WORK TO BE COMPLETED:
From the entries below, retype only the lines from the one with "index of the" through the one with "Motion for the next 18", exactly as written.

.....

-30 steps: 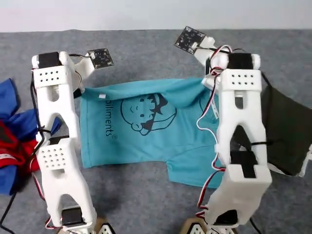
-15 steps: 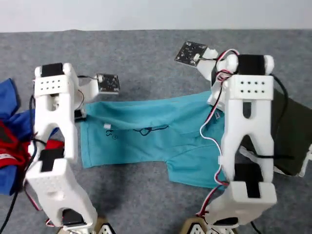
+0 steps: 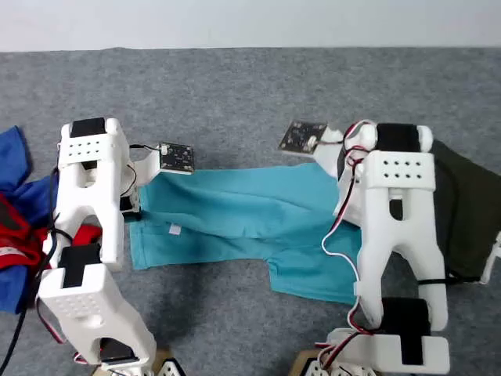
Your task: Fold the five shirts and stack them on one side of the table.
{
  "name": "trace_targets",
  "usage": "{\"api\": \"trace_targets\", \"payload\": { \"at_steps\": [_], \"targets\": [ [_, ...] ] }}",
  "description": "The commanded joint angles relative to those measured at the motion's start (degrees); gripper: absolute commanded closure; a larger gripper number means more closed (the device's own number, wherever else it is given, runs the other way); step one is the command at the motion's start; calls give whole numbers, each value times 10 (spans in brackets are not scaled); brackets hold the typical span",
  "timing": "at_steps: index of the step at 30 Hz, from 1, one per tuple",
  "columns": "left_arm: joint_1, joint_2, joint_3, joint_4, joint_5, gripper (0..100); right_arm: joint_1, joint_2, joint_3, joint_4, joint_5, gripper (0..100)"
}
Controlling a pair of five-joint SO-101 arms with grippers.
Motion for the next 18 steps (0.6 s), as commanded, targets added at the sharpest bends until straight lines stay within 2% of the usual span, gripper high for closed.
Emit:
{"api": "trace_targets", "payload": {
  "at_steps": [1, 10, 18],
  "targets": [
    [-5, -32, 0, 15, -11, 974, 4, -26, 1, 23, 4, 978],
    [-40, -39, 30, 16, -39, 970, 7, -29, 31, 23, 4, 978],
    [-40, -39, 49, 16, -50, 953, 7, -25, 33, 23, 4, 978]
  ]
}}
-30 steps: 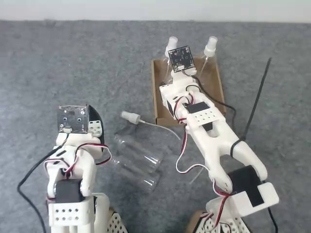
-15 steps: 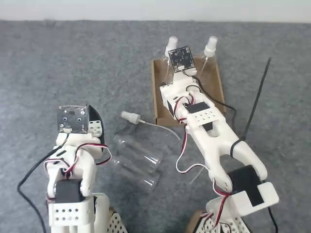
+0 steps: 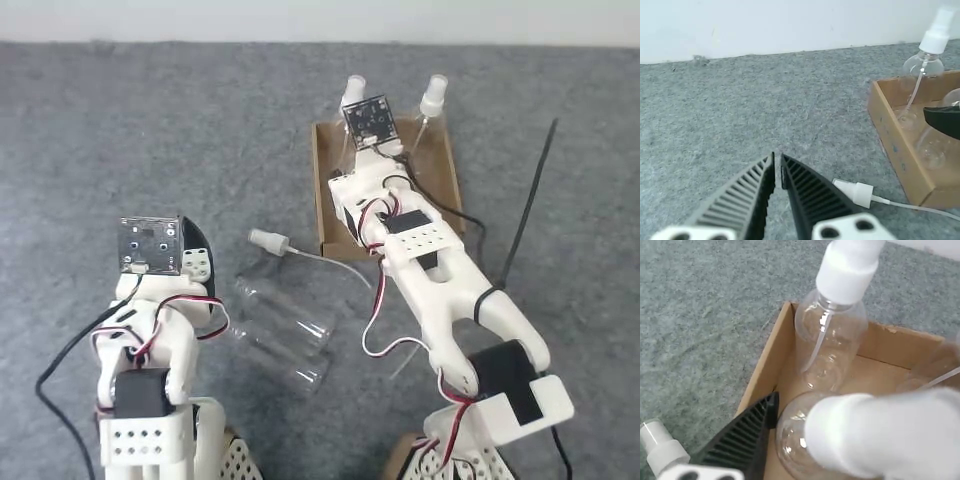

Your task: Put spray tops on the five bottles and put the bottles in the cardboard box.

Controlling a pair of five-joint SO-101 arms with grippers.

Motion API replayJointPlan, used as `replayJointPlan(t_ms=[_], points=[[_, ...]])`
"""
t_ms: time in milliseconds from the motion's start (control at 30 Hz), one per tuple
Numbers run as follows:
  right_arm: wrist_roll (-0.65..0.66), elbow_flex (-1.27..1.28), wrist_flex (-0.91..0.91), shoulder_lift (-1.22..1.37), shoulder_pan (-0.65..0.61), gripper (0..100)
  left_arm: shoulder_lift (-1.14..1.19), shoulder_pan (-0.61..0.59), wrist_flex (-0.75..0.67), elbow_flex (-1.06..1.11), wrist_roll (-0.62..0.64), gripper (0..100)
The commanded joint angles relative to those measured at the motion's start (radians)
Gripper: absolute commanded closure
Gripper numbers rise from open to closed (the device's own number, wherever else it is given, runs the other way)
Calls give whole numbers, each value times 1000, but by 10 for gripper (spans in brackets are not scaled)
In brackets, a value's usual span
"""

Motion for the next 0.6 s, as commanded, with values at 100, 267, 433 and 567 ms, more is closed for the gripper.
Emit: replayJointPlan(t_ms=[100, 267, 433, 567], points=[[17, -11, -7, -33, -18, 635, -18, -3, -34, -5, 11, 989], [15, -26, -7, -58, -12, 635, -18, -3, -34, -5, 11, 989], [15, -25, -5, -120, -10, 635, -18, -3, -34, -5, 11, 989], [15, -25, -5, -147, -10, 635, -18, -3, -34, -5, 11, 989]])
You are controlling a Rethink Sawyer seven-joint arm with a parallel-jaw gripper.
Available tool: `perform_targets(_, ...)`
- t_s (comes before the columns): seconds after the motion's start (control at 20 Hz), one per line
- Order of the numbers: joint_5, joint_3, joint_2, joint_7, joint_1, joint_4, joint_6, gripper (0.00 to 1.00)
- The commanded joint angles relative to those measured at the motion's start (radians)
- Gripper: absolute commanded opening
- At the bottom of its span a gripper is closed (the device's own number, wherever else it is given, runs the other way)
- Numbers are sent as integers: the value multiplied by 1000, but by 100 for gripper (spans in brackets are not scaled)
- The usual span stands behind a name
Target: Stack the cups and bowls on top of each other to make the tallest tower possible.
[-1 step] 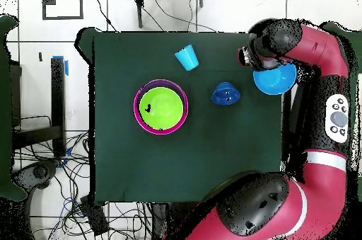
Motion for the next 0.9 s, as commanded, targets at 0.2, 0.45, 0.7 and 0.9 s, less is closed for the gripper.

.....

SOLUTION TO THIS TASK:
  "timing": "at_steps: index of the step at 30 Hz, from 1, one per tuple",
  "columns": "left_arm: joint_1, joint_2, joint_3, joint_4, joint_5, gripper (0..100); right_arm: joint_1, joint_2, joint_3, joint_4, joint_5, gripper (0..100)"
}
Controlling a pair of five-joint SO-101 arms with grippers.
Motion for the next 18 steps (0.6 s), as commanded, targets added at the sharpest bends until straight lines stay within 2% of the usual span, gripper high for closed.

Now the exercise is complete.